EXERCISE:
Every line that holds the word "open" needs to be copied from the data below.

----------------

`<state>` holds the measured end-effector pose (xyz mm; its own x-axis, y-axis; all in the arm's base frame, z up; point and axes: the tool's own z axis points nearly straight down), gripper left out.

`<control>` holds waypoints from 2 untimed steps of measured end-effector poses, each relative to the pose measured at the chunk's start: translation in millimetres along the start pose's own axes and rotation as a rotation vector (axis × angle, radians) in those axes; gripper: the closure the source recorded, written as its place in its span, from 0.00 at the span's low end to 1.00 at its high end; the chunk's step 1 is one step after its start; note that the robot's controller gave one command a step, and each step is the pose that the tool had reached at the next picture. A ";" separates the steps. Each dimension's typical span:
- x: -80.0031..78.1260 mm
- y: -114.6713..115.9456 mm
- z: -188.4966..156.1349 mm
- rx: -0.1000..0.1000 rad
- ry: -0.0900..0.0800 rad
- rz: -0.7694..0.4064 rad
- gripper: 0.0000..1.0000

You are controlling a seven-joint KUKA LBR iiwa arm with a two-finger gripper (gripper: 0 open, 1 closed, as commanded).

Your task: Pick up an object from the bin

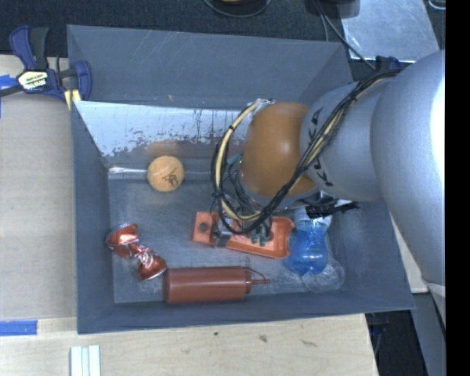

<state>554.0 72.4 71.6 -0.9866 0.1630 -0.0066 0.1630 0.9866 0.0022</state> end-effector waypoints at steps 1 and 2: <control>5.4 6.5 -117.8 -0.001 -0.002 -0.046 1.00; 5.4 6.5 -117.8 -0.001 -0.002 -0.046 1.00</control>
Offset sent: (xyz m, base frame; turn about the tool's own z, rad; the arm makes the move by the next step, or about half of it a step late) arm 0.0000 0.0000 0.0000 0.0000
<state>548.9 79.6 189.4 -0.9930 0.1177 -0.0091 0.1177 0.9930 0.0024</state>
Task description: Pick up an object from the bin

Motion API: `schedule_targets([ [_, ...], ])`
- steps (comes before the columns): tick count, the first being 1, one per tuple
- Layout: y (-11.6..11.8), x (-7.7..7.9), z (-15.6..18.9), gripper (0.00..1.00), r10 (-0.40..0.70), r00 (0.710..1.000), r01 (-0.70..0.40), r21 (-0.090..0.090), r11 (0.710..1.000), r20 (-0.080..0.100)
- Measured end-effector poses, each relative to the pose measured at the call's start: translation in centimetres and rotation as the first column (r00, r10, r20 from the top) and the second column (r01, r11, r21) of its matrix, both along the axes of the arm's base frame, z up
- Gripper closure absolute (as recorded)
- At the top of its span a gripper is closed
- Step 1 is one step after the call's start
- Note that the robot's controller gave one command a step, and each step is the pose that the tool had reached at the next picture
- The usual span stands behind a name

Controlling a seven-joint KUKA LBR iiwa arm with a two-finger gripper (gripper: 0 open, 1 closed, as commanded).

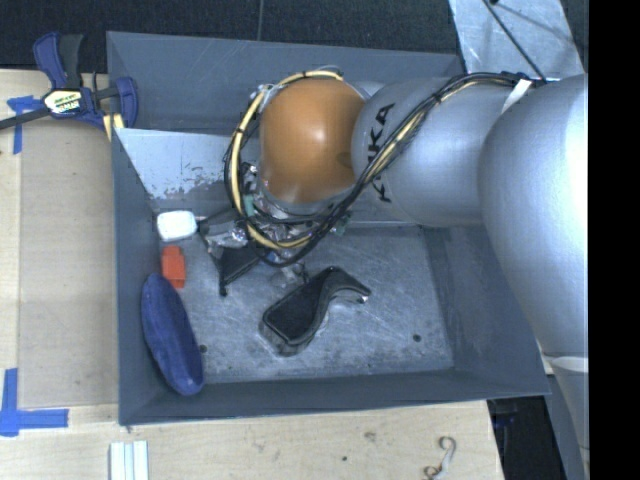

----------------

ANSWER TO THIS PROBLEM:
You are controlling a seven-joint KUKA LBR iiwa arm with a two-finger gripper (gripper: 0 open, 1 closed, as commanded).
Controlling a seven-joint KUKA LBR iiwa arm with a two-finger gripper (gripper: 0 open, 1 closed, as commanded).

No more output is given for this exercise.